Exercise description »
With the pictures set aside, write out all of the data exactly as it stands.

━━━━━━━━━━

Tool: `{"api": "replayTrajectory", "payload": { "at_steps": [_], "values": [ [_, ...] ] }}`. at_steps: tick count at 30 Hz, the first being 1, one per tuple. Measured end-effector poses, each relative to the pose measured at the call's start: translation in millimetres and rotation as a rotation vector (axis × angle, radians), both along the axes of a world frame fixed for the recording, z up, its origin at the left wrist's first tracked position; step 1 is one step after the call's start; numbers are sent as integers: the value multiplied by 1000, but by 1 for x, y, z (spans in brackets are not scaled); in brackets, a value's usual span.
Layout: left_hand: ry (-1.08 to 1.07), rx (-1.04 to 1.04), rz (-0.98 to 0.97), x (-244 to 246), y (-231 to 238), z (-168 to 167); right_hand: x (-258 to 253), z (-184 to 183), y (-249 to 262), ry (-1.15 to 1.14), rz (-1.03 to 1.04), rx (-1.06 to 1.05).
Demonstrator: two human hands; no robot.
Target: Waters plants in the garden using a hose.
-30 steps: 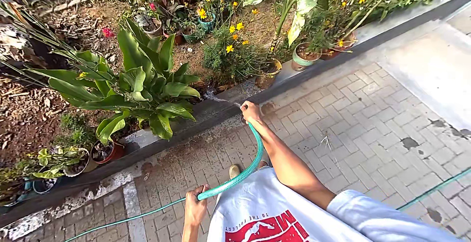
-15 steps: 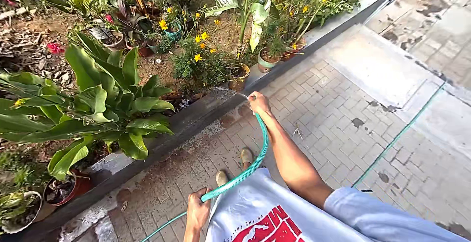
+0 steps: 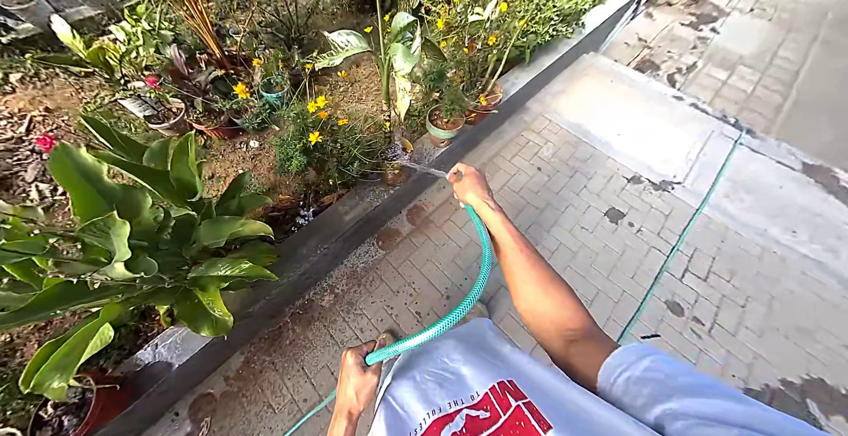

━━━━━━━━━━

Result »
Tool: `{"api": "replayTrajectory", "payload": { "at_steps": [_], "values": [ [_, ...] ] }}`. at_steps: tick count at 30 Hz, the first being 1, one per tuple. Measured end-effector poses, each relative to the pose measured at the call's start: translation in millimetres and rotation as a rotation vector (axis × angle, radians), both along the axes of a world frame fixed for the recording, z up, its origin at the left wrist's first tracked position; step 1 is one step after the call's start; numbers are sent as integers: the value multiplied by 1000, but by 1 for x, y, z (spans in brackets are not scaled); in brackets, a value's usual span.
Layout: left_hand: ry (-1.08 to 1.07), rx (-1.04 to 1.04), rz (-0.98 to 0.97), x (-244 to 246), y (-231 to 238), z (-168 to 167); right_hand: x (-258 to 253), z (-184 to 183), y (-249 to 262), ry (-1.15 to 1.14), rz (-1.03 to 1.04), rx (-1.06 to 1.05).
Demonstrator: two human hands; no robot.
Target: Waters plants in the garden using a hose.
-30 steps: 
-15 steps: 
+0 steps: 

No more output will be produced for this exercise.